What is the relationship between the chemical potentials of the three species when they are in chemical equilibrium? Show that the ratio of their number densities can be expressed as

$$\frac{n_{D}}{n_{n} n_{p}} \approx\left(\frac{h^{2}}{\pi m_{p} k T}\right)^{3 / 2} e^{B_{D} / k T},$$

where the deuterium binding energy is $B_{D}=\left(m_{n}+m_{p}-m_{D}\right) c^{2}$ and you may take $g_{D}=4$. Now consider the fractional densities $X_{a}=n_{a} / n_{B}$, where $n_{B}$ is the baryon number of the universe, to re-express the ratio above in the form

$$\frac{X_{D}}{X_{n} X_{p}}$$

which incorporates the baryon-to-photon ratio $\eta$ of the universe. [You may assume that the photon density is $n_{\gamma}=\frac{16 \pi \zeta(3)}{(h c)^{3}}(k T)^{3}$.] From this expression, explain why deuterium does not form until well below the temperature $k T \approx B_{D}$.

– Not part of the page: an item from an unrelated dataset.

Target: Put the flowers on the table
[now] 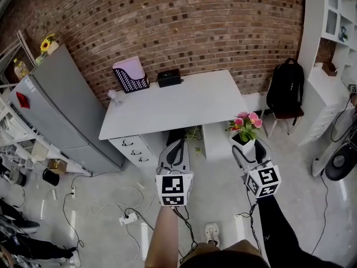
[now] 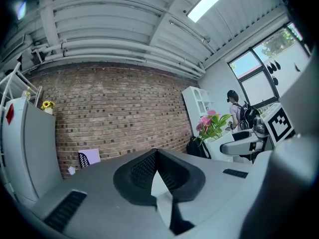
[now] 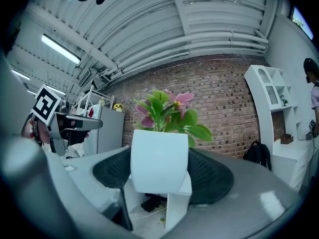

(ii) The number density $n=N / V$ for a photon gas in equilibrium is given by the formula

$$n=\frac{8 \pi}{c^{3}} \int_{0}^{\infty} \frac{\nu^{2} d \nu}{e^{h \nu / k T}-1},$$

where $\nu$ is the photon frequency. By considering the substitution $x=h \nu / k T$, show that the photon number density can be expressed in the form

$$n=\alpha T^{3}$$

where the constant $\alpha$ need not be evaluated explicitly.

State the equation of state for a photon gas and explain why the chemical potential of the photon vanishes. Assuming that the photon energy density $\epsilon=E / V=(4 \sigma / c) T^{4}$, use the first law $d E=T d S-P d V+\mu d N$ to show that the entropy density is given by

$$s=S / V=\frac{16 \sigma}{3 c} T^{3}$$

Hence explain why, when photons are in equilibrium at early times in our universe, their temperature varies inversely with the scale factor: $T \propto a^{-1}$.